┏━━

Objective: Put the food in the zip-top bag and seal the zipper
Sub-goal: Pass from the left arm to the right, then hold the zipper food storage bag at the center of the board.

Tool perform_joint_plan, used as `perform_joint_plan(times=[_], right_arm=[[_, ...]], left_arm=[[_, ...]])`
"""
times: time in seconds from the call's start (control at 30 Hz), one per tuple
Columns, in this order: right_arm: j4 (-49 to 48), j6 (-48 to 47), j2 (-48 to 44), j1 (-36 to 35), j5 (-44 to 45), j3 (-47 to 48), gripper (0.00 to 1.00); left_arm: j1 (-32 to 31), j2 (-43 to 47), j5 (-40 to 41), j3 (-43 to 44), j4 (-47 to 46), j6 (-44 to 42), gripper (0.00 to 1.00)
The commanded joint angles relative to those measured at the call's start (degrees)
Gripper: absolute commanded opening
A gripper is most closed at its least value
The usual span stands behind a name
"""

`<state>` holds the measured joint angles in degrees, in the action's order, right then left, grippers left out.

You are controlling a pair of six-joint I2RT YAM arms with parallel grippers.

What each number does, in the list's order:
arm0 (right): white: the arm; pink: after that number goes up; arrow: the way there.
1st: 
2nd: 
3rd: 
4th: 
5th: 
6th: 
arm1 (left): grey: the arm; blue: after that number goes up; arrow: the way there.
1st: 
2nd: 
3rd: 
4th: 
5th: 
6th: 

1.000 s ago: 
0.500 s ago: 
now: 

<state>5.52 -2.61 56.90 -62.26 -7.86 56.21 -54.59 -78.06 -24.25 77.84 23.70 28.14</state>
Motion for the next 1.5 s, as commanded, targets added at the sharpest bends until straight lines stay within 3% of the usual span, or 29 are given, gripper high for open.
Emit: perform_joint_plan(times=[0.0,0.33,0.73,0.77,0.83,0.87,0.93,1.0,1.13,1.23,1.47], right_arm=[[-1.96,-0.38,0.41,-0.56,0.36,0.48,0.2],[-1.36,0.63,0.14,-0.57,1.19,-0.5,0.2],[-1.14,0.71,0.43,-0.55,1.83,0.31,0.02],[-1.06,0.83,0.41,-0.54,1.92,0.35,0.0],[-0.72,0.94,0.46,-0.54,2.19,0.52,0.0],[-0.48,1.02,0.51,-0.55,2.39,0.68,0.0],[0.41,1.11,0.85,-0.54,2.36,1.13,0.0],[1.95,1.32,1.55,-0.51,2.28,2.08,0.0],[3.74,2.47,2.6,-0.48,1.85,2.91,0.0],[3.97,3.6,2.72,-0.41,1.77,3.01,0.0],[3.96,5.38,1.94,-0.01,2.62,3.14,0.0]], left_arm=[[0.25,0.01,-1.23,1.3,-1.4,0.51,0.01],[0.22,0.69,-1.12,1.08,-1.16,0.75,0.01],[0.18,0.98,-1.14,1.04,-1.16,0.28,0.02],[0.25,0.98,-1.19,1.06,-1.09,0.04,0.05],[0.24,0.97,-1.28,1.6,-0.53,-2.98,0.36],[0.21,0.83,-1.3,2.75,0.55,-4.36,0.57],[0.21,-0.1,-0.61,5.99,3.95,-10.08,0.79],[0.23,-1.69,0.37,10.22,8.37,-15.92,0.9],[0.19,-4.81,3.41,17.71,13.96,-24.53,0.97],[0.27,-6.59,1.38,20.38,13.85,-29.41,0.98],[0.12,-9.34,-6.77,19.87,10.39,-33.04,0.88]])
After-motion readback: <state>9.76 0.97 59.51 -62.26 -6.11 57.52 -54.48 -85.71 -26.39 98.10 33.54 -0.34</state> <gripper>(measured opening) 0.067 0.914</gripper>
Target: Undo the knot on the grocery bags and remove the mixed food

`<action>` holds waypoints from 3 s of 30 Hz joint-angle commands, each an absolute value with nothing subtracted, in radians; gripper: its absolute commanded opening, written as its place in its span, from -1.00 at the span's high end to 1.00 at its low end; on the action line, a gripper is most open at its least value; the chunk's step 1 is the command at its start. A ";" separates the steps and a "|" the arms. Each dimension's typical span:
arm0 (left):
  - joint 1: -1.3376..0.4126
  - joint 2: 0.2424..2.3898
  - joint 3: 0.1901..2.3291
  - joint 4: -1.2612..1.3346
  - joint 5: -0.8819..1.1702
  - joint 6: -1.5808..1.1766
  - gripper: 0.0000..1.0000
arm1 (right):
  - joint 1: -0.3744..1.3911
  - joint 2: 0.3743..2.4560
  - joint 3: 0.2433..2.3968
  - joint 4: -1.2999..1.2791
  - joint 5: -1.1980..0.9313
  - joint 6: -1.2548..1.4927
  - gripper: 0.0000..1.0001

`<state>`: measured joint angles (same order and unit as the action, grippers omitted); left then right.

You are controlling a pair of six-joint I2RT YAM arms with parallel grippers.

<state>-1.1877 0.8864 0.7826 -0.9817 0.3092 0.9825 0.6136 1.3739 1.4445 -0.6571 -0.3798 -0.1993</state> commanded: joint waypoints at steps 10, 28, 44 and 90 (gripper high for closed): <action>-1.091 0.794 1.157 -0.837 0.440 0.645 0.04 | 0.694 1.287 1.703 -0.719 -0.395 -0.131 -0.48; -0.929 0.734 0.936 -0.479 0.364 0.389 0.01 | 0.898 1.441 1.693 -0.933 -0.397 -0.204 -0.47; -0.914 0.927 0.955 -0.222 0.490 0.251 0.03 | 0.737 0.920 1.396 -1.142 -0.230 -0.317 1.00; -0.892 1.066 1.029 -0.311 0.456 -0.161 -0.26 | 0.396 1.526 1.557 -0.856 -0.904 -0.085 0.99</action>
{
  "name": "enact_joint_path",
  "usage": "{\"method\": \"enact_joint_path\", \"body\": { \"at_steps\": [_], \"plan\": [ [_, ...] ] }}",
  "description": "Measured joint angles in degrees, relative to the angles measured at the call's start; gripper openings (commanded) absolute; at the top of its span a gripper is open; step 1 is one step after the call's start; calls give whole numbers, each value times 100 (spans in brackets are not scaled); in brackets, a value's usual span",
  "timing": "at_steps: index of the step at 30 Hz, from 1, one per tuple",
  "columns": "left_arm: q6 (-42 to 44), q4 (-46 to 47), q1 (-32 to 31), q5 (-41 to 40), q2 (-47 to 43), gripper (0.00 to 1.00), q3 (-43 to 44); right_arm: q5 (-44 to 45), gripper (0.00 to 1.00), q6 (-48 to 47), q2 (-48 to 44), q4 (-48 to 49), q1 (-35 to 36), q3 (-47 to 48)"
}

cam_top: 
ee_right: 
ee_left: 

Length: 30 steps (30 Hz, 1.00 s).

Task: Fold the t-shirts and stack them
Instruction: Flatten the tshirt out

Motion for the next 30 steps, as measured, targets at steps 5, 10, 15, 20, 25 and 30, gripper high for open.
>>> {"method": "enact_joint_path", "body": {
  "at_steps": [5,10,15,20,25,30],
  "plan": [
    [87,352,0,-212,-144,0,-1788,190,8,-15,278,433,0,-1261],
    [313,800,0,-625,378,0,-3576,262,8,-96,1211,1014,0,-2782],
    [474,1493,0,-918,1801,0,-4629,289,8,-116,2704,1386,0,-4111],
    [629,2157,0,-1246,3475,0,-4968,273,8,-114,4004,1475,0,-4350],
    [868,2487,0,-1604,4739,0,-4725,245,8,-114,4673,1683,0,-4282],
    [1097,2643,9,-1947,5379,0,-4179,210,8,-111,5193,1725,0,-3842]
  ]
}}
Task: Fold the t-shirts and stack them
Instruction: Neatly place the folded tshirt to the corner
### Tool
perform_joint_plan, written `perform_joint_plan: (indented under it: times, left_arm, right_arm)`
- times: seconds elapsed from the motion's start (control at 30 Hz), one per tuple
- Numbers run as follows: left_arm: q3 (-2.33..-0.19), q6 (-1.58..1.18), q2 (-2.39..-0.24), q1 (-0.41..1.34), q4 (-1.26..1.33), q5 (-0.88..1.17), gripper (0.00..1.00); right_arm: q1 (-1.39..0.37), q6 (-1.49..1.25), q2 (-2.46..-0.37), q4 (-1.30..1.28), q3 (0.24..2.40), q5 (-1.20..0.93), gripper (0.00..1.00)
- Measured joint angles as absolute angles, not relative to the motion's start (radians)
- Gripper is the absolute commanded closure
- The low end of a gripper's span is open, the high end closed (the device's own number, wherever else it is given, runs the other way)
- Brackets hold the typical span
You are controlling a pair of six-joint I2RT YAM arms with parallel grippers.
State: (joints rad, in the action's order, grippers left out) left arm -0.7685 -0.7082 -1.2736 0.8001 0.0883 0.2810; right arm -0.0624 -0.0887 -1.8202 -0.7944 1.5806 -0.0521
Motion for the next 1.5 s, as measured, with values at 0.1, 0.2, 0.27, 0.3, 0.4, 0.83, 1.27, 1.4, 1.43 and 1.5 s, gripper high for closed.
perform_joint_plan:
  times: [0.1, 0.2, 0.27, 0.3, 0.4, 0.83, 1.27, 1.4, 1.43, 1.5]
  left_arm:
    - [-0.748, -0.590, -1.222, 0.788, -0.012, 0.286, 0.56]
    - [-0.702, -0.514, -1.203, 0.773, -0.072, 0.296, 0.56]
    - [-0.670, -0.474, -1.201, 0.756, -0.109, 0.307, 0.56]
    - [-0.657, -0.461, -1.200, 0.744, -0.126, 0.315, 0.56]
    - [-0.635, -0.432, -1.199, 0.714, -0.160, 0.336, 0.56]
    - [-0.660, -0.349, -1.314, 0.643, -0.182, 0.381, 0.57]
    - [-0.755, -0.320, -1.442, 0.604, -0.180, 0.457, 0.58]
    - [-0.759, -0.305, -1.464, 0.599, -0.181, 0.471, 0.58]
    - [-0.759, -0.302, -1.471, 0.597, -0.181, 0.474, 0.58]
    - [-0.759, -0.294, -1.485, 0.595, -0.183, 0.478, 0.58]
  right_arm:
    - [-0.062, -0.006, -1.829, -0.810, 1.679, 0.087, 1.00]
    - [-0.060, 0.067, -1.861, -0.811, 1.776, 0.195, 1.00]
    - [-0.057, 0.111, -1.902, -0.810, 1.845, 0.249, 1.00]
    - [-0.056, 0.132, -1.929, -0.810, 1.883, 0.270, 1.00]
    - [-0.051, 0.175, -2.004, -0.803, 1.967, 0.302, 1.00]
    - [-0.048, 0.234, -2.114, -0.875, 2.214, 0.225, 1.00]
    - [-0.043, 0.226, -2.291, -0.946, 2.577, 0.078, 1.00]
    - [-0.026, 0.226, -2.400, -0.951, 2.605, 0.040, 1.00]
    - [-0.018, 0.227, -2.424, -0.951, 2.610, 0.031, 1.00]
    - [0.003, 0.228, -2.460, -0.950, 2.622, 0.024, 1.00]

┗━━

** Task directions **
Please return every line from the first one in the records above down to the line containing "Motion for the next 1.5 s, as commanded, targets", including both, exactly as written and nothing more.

** The answer **
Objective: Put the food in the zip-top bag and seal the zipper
Sub-goal: Pass from the left arm to the right, then hold the zipper food storage bag at the center of the board.

Tool perform_joint_plan, used as `perform_joint_plan(times=[_], right_arm=[[_, ...]], left_arm=[[_, ...]])`
"""
times: time in seconds from the call's start (control at 30 Hz), one per tuple
Columns, in this order: right_arm: j4 (-49 to 48), j6 (-48 to 47), j2 (-48 to 44), j1 (-36 to 35), j5 (-44 to 45), j3 (-47 to 48), gripper (0.00 to 1.00); left_arm: j1 (-32 to 31), j2 (-43 to 47), j5 (-40 to 41), j3 (-43 to 44), j4 (-47 to 46), j6 (-44 to 42), gripper (0.00 to 1.00)
The commanded joint angles relative to those measured at the call's start (degrees)
Gripper: absolute commanded opening
A gripper is most closed at its least value
The usual span stands behind a name
"""

`<state>` holds the measured joint angles in degrees, in the action's order, right then left, grippers left out.

You are controlling a pair of six-joint I2RT YAM arms with parallel grippers.

What each number does, in the list's order:
arm0 (right): white: the arm; pink: after that number goes up; arrow: the way there.
1st: 
2nd: 
3rd: 
4th: 
5th: 
6th: 
arm1 (left): grey: the arm; blue: after that number goes up; arrow: the way there.
1st: 
2nd: 
3rd: 
4th: 
5th: 
6th: 

1.000 s ago: 
0.500 s ago: 
now: 

<state>5.52 -2.61 56.90 -62.26 -7.86 56.21 -54.59 -78.06 -24.25 77.84 23.70 28.14</state>
Motion for the next 1.5 s, as commanded, targets added at the sharpest bends until straight lines stay within 3% of the usual span, or 29 are given, gripper high for open.

This exercise is finished.